Deviled Egg Salad

Cuisine: American

Cook Time: 25 Minutes

Serves: 6

The aroma of deviled eggs converted into a salad that you can relish and enjoy with your near and dear ones. It is one of the most delicious recipes made with hard-boiled eggs. It carries a distinct flavor and a creamy feel with a touch of sweetness.

  • 10 large eggs
  • 1/3 cup of chopped green onions
  • 1/3 cup of chopped celery
  • 1.5 cup of chopped red bell pepper
  • 2 tbsps of Dijon mustard
  • 1/2 cup of mayonnaise
  • 1 tbsp of white wine or cider
  • 1/3 tsp of Tabasco sauce
  • 1/3 tsp of Paprika
  • 1/3 tsp of black pepper
  • 1/3 teaspoon of salt

Perfect dish for any event

The following directions can give you an idea about how to make this quick and easy recipe of Deviled Egg Salad:

  1. The first thing you need to do is to boil the eggs hard. For that, place the eggs on a saucepan filled with water of 1 inch and include a steamer basket. Boil the water, and put the eggs gently either inside the steamer basket or you can directly place them inside the saucepan.
  2. Cover up the pot for 10-15 minutes. Next, remove the eggs and put them inside ice water to cool.
  3. Chop off the eggs, and put those in a big bowl. Then, include celery, red bell pepper, and green onion.
  4. Now it is time to make the salad. Then, prepare a blend of mustard, mayo, Tabasco, and vinegar in a bowl. Stir the whole dressing gently into a bowl of veggies and eggs. Put the salt, Paprika, and black pepper as per the salad's requirement.
  5. The Egg Deviled Salad is ready to serve.

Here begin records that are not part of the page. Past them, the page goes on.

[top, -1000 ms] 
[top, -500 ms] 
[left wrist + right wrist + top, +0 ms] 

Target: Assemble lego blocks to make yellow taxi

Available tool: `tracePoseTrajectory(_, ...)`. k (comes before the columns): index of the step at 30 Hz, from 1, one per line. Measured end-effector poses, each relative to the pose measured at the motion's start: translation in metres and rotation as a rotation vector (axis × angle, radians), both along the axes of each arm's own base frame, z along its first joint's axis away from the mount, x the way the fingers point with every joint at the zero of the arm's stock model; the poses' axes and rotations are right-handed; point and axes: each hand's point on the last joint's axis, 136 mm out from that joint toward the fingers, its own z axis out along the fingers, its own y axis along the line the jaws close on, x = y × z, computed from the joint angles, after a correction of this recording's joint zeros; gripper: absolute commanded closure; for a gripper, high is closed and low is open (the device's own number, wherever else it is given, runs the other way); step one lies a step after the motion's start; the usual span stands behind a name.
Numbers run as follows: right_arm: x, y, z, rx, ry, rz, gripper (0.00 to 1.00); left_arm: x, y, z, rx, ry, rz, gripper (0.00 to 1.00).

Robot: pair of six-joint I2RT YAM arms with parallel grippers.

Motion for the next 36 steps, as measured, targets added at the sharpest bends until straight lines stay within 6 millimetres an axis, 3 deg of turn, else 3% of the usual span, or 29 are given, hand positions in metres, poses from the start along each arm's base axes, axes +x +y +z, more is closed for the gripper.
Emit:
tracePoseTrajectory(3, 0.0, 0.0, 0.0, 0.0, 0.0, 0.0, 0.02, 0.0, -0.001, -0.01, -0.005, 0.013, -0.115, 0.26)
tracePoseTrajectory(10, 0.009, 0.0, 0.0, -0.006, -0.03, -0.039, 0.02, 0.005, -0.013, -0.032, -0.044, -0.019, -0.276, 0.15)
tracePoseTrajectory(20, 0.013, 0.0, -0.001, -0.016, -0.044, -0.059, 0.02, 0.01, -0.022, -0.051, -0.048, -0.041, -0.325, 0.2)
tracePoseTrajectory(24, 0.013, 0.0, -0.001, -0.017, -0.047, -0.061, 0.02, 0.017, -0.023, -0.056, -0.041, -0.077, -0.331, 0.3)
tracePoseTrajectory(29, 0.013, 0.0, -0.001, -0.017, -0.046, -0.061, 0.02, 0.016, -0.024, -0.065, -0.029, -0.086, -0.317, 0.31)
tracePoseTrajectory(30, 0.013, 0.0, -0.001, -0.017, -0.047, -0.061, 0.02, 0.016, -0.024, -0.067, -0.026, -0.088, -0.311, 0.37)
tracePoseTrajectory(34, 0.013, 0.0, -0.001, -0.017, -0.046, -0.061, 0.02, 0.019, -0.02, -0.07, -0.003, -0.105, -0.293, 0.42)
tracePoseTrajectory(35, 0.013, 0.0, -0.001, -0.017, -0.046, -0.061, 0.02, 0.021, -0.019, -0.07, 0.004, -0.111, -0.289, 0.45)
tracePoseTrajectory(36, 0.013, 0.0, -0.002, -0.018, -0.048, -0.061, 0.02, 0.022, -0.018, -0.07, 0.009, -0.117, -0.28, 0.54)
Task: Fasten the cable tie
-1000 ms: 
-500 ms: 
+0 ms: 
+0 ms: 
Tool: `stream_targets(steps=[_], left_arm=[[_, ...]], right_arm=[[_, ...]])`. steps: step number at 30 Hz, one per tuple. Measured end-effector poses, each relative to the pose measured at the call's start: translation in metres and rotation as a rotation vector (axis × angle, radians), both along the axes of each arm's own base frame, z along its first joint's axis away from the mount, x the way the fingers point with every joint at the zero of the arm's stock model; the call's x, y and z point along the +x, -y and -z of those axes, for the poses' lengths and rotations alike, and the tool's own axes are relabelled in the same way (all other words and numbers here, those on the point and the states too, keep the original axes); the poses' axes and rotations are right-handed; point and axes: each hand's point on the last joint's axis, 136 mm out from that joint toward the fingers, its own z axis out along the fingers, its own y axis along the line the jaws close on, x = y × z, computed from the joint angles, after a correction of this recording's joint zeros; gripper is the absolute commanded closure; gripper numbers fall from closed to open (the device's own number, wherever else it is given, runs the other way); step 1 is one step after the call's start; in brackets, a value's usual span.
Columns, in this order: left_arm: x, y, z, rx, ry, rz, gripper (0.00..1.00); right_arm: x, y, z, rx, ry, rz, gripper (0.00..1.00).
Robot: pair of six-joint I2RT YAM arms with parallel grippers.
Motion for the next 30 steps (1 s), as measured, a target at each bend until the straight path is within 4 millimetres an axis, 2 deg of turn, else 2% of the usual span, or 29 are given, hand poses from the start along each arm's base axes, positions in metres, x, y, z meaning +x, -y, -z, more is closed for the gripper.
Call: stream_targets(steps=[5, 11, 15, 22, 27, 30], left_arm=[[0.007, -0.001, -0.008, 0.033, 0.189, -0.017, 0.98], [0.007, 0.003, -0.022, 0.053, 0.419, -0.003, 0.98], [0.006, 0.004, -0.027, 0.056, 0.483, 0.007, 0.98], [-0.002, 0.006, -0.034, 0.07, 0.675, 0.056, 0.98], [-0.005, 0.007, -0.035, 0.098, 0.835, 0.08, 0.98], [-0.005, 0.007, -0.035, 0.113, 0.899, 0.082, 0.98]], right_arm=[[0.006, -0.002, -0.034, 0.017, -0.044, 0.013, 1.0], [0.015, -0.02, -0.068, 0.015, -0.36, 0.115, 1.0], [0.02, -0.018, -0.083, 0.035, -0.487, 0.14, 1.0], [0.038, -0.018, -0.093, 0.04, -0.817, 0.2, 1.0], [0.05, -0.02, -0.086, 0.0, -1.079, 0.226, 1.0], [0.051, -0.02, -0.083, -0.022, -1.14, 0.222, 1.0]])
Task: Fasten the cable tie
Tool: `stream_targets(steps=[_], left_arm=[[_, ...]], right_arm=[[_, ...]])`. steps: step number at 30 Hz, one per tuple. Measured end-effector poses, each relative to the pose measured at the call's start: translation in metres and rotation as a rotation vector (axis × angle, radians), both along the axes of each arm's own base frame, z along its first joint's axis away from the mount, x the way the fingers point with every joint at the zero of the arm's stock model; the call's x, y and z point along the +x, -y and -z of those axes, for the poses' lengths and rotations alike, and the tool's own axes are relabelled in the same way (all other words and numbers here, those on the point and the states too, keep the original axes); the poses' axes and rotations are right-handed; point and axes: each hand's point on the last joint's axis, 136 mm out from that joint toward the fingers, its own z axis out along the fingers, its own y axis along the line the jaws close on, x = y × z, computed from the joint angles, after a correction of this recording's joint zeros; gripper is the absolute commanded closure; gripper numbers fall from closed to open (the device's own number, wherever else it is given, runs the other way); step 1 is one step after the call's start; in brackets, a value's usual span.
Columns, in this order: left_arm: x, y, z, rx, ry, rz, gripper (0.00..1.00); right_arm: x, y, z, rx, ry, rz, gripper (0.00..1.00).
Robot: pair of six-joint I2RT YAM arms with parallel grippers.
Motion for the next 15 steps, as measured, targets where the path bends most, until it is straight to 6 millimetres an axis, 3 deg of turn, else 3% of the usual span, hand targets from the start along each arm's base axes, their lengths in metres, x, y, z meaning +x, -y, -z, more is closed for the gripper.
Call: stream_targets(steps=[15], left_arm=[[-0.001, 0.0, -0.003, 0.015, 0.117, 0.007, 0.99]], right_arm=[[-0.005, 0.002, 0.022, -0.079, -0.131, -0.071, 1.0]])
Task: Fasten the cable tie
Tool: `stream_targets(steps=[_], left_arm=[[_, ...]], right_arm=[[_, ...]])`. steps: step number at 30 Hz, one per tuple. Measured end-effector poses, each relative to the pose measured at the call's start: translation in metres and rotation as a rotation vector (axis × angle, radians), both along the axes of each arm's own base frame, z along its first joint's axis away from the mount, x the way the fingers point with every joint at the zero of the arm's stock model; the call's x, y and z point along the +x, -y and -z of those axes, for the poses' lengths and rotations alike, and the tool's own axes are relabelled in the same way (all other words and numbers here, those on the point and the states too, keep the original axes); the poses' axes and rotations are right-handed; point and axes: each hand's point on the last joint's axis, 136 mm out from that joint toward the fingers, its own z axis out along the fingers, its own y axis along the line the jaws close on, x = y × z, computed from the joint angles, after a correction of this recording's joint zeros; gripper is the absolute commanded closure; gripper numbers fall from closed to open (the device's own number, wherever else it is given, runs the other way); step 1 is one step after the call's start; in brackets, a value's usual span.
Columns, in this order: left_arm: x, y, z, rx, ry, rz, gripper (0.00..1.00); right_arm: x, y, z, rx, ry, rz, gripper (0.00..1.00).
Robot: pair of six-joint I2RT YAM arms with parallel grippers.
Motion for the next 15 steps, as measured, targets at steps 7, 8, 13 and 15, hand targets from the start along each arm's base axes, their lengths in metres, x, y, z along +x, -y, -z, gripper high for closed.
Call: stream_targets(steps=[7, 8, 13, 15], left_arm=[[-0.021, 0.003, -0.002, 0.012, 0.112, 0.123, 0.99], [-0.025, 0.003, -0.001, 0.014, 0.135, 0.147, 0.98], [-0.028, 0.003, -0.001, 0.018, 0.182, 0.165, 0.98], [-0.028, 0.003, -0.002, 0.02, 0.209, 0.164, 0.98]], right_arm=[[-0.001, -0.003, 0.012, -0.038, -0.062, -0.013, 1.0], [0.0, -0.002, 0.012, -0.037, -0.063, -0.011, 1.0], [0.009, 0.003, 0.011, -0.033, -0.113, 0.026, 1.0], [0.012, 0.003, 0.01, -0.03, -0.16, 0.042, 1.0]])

Chef Tip: If you wish to get the best flavor from the ingredients in a deviled egg salad, you should keep it inside the refrigerator for half an hour.

Try your hands on making this delicious dish which people of all ages will enjoy.

Quick Bites

Fun Fact

• During Roman times, deviled eggs were very typically served at the beginning of a meal during entertainment sessions, especially to wealthy patricians.

• This practice was so common that the Romans had a saying ‘ab ova usque ad mala’ which literally translates to ‘from eggs to apples’ which basically signifies the message ‘from the beginning of a meal to the end’.

Historical Fact

• The first known usage of the word 'devil' as a culinary term documented in print media was in Great Britain in 1786.

• It was in reference to dishes including hot ingredients or those that were highly seasoned and broiled or fried. By 1800, the process of making food spicy was referred to as deviling.

Nutrition Fact

• Eggs are rich sources of selenium, vitamin D, B6, B12, and minerals such as zinc, iron, and copper.

• Egg yolks contain more calories and fat than whites.